> [WHAT THIS TASK INVOLVES] Only the number is wanted: how many lines in the material below contain "would".

> [SUPPLIED MATERIAL]

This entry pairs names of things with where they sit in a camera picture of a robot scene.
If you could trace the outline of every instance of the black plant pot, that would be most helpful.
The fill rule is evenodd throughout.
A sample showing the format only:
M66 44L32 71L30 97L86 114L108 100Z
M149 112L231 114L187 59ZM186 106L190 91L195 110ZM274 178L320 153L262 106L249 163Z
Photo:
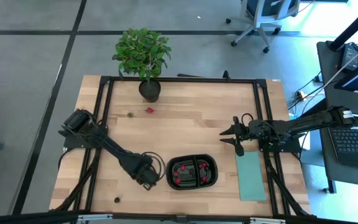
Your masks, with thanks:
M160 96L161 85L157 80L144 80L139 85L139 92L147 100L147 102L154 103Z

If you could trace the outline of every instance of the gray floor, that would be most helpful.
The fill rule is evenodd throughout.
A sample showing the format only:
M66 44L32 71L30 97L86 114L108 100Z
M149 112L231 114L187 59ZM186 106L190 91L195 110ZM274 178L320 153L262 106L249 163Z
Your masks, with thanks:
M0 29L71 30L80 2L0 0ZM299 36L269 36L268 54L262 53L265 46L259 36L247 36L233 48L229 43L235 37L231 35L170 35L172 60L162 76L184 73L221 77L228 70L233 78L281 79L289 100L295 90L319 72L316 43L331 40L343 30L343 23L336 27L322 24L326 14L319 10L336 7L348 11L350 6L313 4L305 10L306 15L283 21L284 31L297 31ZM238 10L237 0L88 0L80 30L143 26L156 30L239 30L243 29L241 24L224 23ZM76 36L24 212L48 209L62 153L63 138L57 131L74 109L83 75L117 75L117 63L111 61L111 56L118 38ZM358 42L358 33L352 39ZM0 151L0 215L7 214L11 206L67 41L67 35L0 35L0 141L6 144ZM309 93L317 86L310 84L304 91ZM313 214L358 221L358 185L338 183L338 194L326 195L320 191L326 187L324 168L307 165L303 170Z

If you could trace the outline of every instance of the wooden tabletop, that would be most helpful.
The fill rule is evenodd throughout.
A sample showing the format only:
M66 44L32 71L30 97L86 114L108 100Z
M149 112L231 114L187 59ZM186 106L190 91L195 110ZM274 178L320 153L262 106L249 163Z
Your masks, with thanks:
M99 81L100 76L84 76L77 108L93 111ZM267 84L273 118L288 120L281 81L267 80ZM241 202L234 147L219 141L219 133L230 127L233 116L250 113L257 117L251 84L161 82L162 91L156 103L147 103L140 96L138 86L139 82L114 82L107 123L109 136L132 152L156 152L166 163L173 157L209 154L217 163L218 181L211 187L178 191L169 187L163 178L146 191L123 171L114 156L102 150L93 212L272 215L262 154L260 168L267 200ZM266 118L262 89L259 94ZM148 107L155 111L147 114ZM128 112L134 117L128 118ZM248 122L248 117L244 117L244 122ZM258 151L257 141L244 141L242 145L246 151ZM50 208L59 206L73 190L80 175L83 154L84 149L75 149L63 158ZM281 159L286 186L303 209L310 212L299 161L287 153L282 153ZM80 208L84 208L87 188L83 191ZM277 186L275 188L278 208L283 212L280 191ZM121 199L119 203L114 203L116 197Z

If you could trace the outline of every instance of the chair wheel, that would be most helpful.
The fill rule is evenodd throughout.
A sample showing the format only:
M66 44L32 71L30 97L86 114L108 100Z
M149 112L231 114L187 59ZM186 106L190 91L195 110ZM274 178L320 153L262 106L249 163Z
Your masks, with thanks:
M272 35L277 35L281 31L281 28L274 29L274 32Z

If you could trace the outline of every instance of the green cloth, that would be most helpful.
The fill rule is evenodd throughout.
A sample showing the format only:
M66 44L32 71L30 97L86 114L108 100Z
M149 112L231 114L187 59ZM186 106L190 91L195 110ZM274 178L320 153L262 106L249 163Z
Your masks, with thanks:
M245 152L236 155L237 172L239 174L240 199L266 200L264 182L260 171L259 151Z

> [RESULT OF THE EXERCISE] 5